Other ways to get rid of a tax lien

1. Pay your bill in full

This is the best way to get rid of a tax lien on your home. The IRS releases the lien within 30 days of the debt being paid.

2. Apply for lien ‘withdrawal’

A withdrawal of the lien removes the public Notice of Federal Tax Lien and shows that the IRS is not competing with other creditors for your property. But you are still liable for the debt.

You have to apply for a withdrawal, however, and the IRS determines whether you qualify. You may be required to set up payment installments and have the payments debited directly from your bank account. The IRS may not even consider you for a lien withdrawal unless you owe less than $25,000 and can pay it off in 60 months or less.

“It could take two or three months to have the lien removed,” says Gonsalves. “But once (withdrawal) happens, it’s as if the lien never existed, even though you’re making monthly payments on the debt.”

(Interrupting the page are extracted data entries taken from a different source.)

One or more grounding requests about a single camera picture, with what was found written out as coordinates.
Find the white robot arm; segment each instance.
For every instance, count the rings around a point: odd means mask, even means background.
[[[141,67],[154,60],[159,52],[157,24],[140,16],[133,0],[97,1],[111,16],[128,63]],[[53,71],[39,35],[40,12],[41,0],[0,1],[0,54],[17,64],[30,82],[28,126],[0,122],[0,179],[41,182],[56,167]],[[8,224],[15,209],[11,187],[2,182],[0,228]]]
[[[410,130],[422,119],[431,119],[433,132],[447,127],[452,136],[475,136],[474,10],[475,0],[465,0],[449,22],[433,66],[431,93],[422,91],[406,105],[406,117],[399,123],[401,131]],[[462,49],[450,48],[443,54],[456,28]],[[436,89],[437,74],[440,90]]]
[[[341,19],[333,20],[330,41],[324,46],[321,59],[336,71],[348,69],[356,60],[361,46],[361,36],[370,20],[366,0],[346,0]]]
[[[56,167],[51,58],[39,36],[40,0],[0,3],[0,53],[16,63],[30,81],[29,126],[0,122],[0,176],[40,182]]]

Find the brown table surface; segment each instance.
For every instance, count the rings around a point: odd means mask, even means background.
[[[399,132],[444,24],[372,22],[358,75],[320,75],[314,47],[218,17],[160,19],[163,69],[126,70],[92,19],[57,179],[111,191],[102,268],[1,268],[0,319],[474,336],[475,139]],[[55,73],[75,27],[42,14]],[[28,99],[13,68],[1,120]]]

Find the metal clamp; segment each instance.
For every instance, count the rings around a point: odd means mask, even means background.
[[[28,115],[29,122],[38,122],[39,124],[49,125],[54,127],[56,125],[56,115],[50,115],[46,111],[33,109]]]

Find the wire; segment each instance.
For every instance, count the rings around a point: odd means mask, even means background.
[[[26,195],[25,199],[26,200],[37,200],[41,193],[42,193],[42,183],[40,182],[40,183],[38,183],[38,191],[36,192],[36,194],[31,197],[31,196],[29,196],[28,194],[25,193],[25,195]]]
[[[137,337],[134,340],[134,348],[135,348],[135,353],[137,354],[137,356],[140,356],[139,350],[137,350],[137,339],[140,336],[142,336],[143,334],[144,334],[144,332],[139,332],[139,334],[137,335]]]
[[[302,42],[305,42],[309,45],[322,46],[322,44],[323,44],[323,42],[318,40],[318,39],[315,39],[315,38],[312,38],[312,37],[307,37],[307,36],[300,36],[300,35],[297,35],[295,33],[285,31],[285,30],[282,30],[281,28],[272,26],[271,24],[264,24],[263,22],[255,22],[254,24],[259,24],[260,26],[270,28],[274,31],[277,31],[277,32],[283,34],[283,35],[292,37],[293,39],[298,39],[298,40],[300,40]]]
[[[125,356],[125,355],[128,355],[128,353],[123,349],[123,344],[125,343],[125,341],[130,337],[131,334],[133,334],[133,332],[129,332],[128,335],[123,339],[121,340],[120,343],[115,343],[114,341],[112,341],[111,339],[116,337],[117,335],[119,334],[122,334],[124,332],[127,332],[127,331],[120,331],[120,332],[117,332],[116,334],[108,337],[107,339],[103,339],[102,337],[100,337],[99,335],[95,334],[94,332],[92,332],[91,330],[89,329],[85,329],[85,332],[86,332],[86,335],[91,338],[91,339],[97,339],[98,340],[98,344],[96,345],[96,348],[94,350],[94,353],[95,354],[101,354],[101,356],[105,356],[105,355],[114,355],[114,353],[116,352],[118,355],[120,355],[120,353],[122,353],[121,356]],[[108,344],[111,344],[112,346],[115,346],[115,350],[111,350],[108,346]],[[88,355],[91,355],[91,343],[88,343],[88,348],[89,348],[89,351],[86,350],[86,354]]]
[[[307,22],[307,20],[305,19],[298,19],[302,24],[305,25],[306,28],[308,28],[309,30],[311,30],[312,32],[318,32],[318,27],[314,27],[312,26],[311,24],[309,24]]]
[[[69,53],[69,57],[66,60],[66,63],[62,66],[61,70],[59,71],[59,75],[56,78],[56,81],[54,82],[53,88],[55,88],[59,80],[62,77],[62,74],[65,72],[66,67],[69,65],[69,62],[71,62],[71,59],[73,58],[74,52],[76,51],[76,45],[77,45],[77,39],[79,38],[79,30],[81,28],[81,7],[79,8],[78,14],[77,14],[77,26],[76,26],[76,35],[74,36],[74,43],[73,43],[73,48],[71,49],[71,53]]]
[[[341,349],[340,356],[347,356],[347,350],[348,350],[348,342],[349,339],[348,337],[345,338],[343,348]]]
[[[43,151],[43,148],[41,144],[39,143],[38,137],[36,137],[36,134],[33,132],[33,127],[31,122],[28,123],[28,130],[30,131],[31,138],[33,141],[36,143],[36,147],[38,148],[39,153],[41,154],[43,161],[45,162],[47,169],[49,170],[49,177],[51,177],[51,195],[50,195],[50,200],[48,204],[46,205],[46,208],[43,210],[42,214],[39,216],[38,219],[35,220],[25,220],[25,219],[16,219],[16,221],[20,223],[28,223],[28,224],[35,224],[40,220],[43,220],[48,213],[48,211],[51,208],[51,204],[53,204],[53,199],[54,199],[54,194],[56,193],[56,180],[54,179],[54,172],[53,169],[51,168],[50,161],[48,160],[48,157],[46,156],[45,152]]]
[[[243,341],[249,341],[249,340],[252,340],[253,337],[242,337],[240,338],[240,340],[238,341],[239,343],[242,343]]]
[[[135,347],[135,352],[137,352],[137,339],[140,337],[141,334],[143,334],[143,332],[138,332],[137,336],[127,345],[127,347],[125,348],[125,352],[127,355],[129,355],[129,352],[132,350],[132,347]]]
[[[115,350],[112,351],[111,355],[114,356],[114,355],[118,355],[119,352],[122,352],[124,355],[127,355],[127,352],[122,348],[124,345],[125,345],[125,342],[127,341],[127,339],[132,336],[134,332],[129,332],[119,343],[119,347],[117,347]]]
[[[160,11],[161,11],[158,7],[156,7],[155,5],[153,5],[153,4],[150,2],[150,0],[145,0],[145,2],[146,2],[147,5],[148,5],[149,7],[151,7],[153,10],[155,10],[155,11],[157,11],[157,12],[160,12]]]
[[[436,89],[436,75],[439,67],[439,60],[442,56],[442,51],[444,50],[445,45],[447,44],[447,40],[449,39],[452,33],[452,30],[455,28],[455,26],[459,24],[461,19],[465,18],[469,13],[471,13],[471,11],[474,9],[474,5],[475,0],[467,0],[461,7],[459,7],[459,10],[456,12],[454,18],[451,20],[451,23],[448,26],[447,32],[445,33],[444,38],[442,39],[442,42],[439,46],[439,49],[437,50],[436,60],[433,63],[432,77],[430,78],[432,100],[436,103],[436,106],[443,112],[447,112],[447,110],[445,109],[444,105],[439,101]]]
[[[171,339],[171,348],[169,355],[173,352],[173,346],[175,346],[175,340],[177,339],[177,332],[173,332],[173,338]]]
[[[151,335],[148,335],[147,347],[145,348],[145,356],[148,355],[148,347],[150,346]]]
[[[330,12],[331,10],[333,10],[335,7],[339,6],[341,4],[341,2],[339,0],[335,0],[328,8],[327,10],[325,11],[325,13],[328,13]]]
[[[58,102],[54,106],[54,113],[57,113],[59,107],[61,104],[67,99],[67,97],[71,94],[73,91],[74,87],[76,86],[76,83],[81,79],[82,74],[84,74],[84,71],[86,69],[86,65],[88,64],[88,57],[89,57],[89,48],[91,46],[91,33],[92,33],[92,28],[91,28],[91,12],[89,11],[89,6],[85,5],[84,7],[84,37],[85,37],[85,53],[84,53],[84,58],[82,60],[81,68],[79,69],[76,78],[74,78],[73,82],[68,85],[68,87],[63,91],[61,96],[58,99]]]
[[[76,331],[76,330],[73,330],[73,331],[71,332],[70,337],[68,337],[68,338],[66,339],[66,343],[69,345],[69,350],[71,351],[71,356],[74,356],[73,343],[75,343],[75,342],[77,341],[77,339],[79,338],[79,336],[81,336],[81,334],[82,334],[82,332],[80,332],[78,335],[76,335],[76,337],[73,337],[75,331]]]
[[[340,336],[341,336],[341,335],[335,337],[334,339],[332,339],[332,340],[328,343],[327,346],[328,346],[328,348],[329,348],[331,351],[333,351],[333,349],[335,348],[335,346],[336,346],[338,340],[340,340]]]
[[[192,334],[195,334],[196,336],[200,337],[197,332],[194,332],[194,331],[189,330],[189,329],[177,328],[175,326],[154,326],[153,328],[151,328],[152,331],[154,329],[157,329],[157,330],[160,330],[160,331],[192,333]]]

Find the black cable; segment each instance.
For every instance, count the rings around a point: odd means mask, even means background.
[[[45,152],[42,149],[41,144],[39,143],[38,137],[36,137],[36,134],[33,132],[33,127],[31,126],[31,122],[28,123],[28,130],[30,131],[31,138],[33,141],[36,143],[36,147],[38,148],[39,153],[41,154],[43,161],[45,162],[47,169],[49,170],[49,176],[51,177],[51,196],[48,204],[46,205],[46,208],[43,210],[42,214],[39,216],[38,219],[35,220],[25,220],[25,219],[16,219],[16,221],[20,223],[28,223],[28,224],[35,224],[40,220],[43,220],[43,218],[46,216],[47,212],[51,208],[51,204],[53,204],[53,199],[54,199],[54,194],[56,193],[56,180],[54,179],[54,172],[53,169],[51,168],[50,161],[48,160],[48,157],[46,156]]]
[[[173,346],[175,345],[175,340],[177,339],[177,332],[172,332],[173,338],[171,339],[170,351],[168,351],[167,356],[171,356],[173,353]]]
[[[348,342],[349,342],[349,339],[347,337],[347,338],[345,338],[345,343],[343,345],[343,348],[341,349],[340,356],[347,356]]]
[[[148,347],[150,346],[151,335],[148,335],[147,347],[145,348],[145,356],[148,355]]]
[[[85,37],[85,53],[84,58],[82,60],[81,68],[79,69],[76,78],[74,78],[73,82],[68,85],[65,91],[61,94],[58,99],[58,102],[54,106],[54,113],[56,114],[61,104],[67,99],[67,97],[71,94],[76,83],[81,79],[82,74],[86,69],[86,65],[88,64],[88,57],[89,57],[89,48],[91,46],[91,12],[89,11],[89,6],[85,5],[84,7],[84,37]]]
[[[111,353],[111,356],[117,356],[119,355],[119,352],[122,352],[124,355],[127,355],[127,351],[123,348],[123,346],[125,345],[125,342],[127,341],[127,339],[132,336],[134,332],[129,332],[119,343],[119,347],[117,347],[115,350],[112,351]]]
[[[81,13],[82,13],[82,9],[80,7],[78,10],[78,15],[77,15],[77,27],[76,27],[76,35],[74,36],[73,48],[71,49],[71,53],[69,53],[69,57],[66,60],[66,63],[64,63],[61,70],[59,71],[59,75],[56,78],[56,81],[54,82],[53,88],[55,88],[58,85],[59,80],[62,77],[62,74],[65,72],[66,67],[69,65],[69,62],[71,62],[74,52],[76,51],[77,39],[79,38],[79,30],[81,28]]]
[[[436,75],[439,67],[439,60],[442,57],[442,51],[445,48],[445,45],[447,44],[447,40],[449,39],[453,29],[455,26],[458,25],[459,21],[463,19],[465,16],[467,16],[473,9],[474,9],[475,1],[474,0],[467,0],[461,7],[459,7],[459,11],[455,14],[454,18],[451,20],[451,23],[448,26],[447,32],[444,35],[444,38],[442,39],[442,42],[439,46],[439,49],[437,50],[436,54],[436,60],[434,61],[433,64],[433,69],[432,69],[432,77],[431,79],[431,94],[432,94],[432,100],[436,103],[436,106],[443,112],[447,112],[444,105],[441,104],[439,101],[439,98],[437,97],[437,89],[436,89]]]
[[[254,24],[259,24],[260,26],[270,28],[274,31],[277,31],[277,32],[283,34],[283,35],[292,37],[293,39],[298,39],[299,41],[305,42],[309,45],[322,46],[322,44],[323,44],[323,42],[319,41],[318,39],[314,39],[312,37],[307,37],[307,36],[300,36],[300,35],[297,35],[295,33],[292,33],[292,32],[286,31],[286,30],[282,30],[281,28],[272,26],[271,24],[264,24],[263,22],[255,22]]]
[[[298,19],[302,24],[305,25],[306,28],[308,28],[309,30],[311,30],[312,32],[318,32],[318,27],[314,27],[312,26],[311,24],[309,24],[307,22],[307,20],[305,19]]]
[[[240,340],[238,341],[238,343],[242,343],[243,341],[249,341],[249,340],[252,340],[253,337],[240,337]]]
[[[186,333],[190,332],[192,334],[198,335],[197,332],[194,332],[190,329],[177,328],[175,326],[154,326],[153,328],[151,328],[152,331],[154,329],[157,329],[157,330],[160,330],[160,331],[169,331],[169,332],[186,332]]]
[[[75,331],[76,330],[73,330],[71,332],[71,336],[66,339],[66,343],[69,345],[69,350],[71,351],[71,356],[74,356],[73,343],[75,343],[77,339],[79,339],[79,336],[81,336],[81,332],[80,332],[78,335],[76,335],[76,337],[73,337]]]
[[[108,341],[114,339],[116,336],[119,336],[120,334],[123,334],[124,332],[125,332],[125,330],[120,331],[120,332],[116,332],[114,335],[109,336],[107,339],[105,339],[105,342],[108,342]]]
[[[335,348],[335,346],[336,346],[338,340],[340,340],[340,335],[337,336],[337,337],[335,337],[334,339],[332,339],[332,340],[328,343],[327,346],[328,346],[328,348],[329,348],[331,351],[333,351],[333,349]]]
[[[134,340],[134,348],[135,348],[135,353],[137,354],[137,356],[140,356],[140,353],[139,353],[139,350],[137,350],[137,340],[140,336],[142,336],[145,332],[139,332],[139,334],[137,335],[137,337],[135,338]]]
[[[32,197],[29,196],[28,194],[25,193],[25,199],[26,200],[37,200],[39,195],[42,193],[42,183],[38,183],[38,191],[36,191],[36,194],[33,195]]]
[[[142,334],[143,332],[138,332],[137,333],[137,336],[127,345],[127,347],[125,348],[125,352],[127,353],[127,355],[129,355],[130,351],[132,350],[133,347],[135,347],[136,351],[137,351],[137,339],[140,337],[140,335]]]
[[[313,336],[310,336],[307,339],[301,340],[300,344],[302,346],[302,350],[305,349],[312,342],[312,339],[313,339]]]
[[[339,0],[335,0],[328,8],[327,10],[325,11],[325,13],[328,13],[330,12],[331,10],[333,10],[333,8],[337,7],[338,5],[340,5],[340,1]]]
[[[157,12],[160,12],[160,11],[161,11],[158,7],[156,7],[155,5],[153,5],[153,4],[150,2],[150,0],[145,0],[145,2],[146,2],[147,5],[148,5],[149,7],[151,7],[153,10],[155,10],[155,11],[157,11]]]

Once the lien is withdrawn, you should notify Experian, TransUnion and Equifax, the major credit-reporting bureaus. “If the lien is withdrawn and reported as such, Experian deletes it from the file. As a result, it will no longer appear in the credit report,” Griffin says.

3. Sell your house

If you have enough equity in your home to satisfy your federal tax bill, you may ask the IRS to “discharge” the lien and use your sales proceeds to pay off the IRS. A discharge removes the lien from the house so that it can transfer to the new owner, free of the lien.

You would need to provide the IRS with complete documentation of the sale. The best move, if you expect the IRS to put a tax lien on your home, is to sell it before the lien is triggered, advises David L. Mortimer, a certified public accountant in Alexandria, Virginia.

Tax lien vs. levy

Although an IRS tax lien on your home is never good, taxpayers do have more options today than they used to for resolving their tax debt and offsetting the damage to their credit.

What you never want to do is ignore your federal tax bill to the point that Uncle Sam takes your property to satisfy the debt. If you don’t pay or make arrangements to pay, the U.S. government can seize and sell any type of real or personal property you own or have an interest in. That’s known as a levy, a legal seizure of property to satisfy a tax debt.